Apesar da duradoura parceria, Simon Kirke mantém uma visão crítica a respeito do período. Durante participação no podcast The Magnificent Others, apresentado por Billy Corgan, líder do Smashing Pumpkins, o baterista admitiu certo arrependimento em relação à troca de integrantes.

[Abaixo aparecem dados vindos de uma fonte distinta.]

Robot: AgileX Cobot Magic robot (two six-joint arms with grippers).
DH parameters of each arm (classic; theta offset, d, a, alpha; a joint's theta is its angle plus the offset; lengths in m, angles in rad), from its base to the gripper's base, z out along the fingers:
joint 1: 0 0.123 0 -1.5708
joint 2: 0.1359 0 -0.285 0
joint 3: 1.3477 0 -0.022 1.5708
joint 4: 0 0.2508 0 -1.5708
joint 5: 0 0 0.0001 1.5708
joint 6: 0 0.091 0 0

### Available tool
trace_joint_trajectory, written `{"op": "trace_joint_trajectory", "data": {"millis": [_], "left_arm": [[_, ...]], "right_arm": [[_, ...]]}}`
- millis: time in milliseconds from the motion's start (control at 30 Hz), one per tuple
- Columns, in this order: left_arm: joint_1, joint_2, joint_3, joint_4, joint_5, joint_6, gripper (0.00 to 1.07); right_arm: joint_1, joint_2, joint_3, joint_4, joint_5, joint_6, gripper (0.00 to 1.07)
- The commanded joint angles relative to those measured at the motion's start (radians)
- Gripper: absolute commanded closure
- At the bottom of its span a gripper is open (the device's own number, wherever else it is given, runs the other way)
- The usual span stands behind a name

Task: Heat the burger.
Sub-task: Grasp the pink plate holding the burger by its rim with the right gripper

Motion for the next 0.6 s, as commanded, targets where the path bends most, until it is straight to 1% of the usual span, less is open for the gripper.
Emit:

O músico alega ter sido “coagido” a aceitar a mudança à época. Ao seu ver, a então nova era com o outro frontman marcou um distanciamento da essência do supergrupo e trouxe impactos negativos à sua imagem. Conforme transcrição do Ultimate Guitar, ele explicou:
“Fui coagido [a aceitar a mudança de vocalista]. Eu estava usando muitas drogas e bebendo, e queria sair em turnê. Queria manter o nome da banda. E mantivemos. Quero dizer, vendemos milhões de discos com o Brian, mas isso manchou… acho que manchou um pouco a reputação. A sonoridade da banda meio que se afastou do blues. Ficou mais heavy metal. Foi um período do qual me arrependo.”
Simon acredita que ele e o guitarrista Mick Ralphs tomaram uma “decisão precipitada”. Inclusive, destacou que, ao longo dos anos com Brian nos vocais, a situação só piorou:
“Assumo: eu e o Mick [Ralphs] tomamos uma decisão precipitada ao colocarmos esse cara na banda. Eu esperava que aquela peça do quebra-cabeça, o Brian Howe, se encaixasse com as outras três. Isso não aconteceu desde o começo e… meio que foi piorando ao longo dos anos.”
Bad Company com Brian Howe
Ao site Vinyl Writer Music em 2021, o baterista apresentou uma perspectiva mais branda. Ao descrever Brian como “difícil de trabalhar”, elogiou a dedicação do cantor e afirmou que fizeram “boas músicas” juntos:
“Vou dizer apenas isto sobre [o vocalista] Brian Howe: ele era difícil de trabalhar, mas era muito dedicado. Dentro do estilo dele, era um bom cantor. Embora muita gente tenha torcido o nariz quando nos reunimos com ele, isso manteve o nome vivo e fizemos boas músicas juntos. Não era o Bad Company que os fãs mais antigos gostavam, mas há muitas pessoas por aí, de uma geração mais jovem, que cresceram ouvindo o que se pode chamar de Bad Company Parte II.”